The principal result of these exhaustive studies was a gradual evolution from green to yellow to sepia to white as more efficient phosphors were produced. With the change came steady improvement in television viewing, keeping pace with the other improvements in the system.

There was also an unexpected and important by-product from the phosphor program. The most satisfactory material produced by Leverenz and his group was a fluorescent compound of zinc beryllium silicate, capable of emitting a range of colors with wholly unprecedented efficiency. As Leverenz noted subsequently, light efficiency customarily had been measured in terms of watts per candle, while the new material produced results that could be measured in terms of candles per watt—“a good deal like the difference between gallons per mile and miles per gallon.”

These results awakened lively interest as a potentially important new source of light for general illumination. Made available by RCA, the material was promptly put to use in the first practical fluorescent lamp, whose efficiency marked the start of a new era in space lighting. Employed for several years as the light-emitting surface inside the fluorescent lamp tube, the RCA zinc-beryllium-silicate compound eventually gave way to other materials with more desirable characteristics for this particular application. (p. 68)

Antennas and Relays

Two of the most bizarre props ever employed in research were reared on the RCA premises at Camden and Rocky Point during the television project of the 1930’s. These were replicas of the summits of New York’s tallest structures—the Empire State and Chrysler buildings. The buildings themselves were admirably suited to television broadcasting requirements from the standpoint of altitude. From their lofty peaks, transmitting antennas could radiate signals over ranges of sixty miles or more by direct line of sight, eliminating the need for specially constructed towers. In developing the most effective antennas, however, it was necessary to create and test various designs under conditions approximating those of actual service. To RCA’s antenna experts, it seemed more practical to recreate the tops of the two buildings at ground level than to clamber around the upper reaches of the structures themselves, exposed to wind, weather, and other high altitude hazards.

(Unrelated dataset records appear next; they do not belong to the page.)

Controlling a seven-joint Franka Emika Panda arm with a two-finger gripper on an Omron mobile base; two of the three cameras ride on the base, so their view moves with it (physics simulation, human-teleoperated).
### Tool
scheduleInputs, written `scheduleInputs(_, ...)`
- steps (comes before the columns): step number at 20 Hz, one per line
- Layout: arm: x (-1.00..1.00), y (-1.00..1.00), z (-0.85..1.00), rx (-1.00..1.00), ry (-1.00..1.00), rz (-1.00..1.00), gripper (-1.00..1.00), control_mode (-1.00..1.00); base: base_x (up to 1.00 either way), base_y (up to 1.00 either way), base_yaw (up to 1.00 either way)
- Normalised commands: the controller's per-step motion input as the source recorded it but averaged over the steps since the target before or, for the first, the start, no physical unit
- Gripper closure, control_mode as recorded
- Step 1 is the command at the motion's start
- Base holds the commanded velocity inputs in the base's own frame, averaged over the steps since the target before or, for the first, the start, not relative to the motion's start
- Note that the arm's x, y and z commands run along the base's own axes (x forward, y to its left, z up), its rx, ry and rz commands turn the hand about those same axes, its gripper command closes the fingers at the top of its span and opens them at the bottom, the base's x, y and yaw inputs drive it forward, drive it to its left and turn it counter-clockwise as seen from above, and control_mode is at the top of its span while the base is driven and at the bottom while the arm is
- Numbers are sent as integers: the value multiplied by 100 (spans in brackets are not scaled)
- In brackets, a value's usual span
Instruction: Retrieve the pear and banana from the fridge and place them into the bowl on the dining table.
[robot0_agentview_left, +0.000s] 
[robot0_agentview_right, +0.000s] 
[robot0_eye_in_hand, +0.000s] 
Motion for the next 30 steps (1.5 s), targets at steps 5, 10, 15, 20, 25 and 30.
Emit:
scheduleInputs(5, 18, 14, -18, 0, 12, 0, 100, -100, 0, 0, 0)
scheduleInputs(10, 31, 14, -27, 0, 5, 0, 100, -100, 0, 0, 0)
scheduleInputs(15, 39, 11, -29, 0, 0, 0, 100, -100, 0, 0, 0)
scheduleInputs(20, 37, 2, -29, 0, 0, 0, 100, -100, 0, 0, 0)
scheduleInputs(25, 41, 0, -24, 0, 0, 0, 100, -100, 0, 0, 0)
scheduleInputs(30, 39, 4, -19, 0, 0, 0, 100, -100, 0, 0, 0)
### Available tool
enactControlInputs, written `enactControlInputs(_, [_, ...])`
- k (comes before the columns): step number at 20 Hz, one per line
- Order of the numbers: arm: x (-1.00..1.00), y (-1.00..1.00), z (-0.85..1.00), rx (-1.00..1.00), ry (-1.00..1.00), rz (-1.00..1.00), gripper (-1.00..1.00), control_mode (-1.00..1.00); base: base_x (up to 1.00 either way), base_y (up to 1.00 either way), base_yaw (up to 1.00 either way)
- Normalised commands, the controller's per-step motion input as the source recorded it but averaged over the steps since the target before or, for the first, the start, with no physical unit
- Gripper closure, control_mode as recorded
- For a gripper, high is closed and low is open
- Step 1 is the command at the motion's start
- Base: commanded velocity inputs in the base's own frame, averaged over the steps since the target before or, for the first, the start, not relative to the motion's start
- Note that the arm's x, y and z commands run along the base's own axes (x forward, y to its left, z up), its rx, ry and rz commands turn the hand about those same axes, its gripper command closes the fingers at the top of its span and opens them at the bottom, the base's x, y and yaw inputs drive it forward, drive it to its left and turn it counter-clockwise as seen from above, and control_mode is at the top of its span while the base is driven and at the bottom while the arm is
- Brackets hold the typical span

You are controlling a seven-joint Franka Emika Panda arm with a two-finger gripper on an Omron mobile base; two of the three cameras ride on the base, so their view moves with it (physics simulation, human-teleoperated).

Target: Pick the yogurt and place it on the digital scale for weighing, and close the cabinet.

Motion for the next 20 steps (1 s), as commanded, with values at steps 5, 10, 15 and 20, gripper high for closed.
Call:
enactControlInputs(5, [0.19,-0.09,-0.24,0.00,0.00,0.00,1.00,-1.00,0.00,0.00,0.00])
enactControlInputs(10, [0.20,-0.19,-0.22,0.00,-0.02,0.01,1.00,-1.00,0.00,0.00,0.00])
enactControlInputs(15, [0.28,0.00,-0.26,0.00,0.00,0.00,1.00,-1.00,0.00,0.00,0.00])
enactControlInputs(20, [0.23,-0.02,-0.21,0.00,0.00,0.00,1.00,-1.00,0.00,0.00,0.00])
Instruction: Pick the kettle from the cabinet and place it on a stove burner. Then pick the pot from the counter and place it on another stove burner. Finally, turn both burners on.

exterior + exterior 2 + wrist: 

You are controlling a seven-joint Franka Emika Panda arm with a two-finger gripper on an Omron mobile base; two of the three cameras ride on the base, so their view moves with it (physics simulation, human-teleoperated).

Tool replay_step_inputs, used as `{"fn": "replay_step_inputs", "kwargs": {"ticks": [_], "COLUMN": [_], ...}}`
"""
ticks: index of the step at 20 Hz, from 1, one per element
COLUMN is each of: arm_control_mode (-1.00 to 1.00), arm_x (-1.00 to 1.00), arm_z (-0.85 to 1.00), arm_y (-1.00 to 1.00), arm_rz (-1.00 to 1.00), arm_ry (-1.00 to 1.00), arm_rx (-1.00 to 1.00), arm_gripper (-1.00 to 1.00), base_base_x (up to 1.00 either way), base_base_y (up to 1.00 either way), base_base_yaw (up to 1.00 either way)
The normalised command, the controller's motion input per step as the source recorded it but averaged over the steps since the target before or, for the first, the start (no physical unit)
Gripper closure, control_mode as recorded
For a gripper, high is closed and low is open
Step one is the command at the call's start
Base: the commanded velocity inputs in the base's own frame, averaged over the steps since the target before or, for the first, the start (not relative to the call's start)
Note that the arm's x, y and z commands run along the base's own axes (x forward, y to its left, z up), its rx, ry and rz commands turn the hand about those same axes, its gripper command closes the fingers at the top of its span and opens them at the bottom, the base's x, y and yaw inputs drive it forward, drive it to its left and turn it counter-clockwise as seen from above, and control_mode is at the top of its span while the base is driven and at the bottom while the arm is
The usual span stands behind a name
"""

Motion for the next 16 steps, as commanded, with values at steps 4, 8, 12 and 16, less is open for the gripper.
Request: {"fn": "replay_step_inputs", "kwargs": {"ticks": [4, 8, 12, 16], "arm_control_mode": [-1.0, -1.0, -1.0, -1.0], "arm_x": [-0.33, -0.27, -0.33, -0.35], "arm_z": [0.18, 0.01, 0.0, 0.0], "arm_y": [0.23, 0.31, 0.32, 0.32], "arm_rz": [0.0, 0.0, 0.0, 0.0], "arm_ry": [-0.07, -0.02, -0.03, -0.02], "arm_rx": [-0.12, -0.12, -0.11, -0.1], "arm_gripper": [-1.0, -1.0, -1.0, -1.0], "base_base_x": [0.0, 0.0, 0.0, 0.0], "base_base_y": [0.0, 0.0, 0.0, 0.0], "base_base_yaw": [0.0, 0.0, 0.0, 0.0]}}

This aspect of television research produced a series of extremely useful results and established the pattern for all subsequent transmitting antenna design. Perhaps the most successful product in this phase of the program was the turnstile antenna developed by George Brown and his associates in General Research at Camden. The turnstile derives its name from its appearance:  its crossed dipoles, extending outward at 90-degree intervals from a vertical shaft, resemble the turnstile familiar to subway riders. (p. 69)

The development of the turnstile was sparked by a request to Brown for a new type of antenna useful for facsimile transmission, under study by RCA in the mid-1930s, To Brown, the most desirable technique appeared to be one that wouJd “pancake” the wave propagation pattern, concentrating the energy in a vertical plane and distributing it horizontally in all directions. The solution came to him at two o’clock one morning, when he arose from bed to write down his thoughts. With the help of Jess Epstein, a colleague on the Camden staff, the conclusions were translated shortly into an experimental antenna, fashioned from a steel pipe flagpole rising above a test shack at Camden.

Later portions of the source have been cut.